10. As the role of the teacher in the actual teaching process declines,
they must be put to use elsewhere. They are good at admin jobs, no? PGCE courses will increasingly have modules devoted to online target delivery and online student assessments.
11. Technology-driven educational programmes will spread. Crikey, even I'm doing a MOOC.
The model will be adopted and adapted everywhere. Some 'winners' and
'losers'. Maybe the traditional bodies will lose. An OU
staff member I spoke to recently (senior, so you'd expect they'd know
what was going on), had no idea how MOOCs are organised,
indeed had barely heard of them. (Worrying.)
12. Home educators, there is no escape. Registration, is it inevitable? Imagine a situation (we have uncontrolled migrants, running loose!) where every child must be registered in their local area with an educational
supplier, and every child must be signed up to an approved scheme delivered online. Then the learning delivery organisation couldn't care less whether Tinkertop's in school, in the library, or in the garden shed.
13. All parents will be required to register their little Tinkertops on a suitable examined or assessed course because we only want to know the strengths and aptitudes of every child! Is that unreasonable?
14. As part of a registration process, all parents must prove residential status. (Remember the uncontrolled migrants, running loose!) If you apply for a
grant, or expect to support in part or in whole the school fees, then
you must submit details of household income, employment
information, the taxation paid and the benefits received. This'll stop those
migrants from dropping their kids in a school on a casual
basis, and you'll all be brought under the eye of
the tax system. (This is a previous Gritty prediction; and I note now how public employees are invited to think how it would look from the point of view of the immigration officer.)
15. As the where-you-can-take-it and the how-you-can-take-it educational market fragments, then central control via national testing becomes the means by which uniformity and conformity
can be maintained. Expect 'essential' national exams if we
are going to enter into 'the international market' and be 'global
players' with 'world-class' scholars in a competitive 'global arena'
etc. etc.
16. Leaving administrators to head up organisations and implement the decisions; headteachers who've worked in business development and marketing at Microsoft, for example. Not practitioners, not people with on-the-ground experience, and not people who necessarily have the full picture, but paper & screen-based operatives preferred into positions of power who are themselves implementing requirements from elsewhere.

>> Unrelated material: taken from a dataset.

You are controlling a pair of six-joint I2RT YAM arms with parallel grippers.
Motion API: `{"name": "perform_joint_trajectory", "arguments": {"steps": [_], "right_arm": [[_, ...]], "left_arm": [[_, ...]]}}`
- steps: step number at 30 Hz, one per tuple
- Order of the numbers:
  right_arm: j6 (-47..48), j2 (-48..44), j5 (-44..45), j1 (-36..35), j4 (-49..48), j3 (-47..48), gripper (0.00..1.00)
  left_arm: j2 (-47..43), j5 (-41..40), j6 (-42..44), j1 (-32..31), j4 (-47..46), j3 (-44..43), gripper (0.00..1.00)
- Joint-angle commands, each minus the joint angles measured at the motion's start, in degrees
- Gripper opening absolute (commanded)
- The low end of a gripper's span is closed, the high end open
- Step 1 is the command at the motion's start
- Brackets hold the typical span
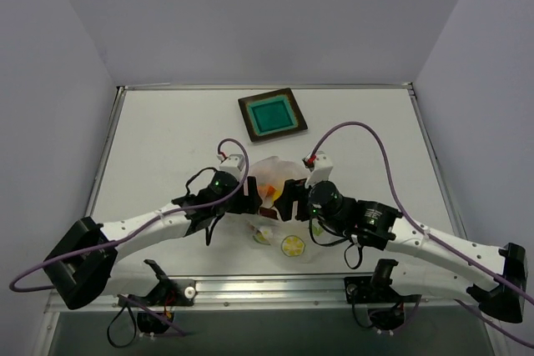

17. The free use of doubletalk. I kicked enough against delivery of the curriculum when that began to dominate the edu-lingo-babble in the 1980s but it didn't get me anywhere. I expect it will all go on as Tinkertop continues to receive her entitlements, opportunities, rights, common goals, and national targets.
18. Tinkertop? Yes it's all about you. Preparing you for school from birth? Project begun. School aged 2? Project begun. Homework clubs and breakfast clubs and weekend school and holiday school? Project begun. Mama's supervising your homework? Project begun. Years and years and years to go, with you sat at your desk learning exactly what we tell you? Project begun. We just want you to reach your full potential.
Now, what are you thinking of, standing on that ledge?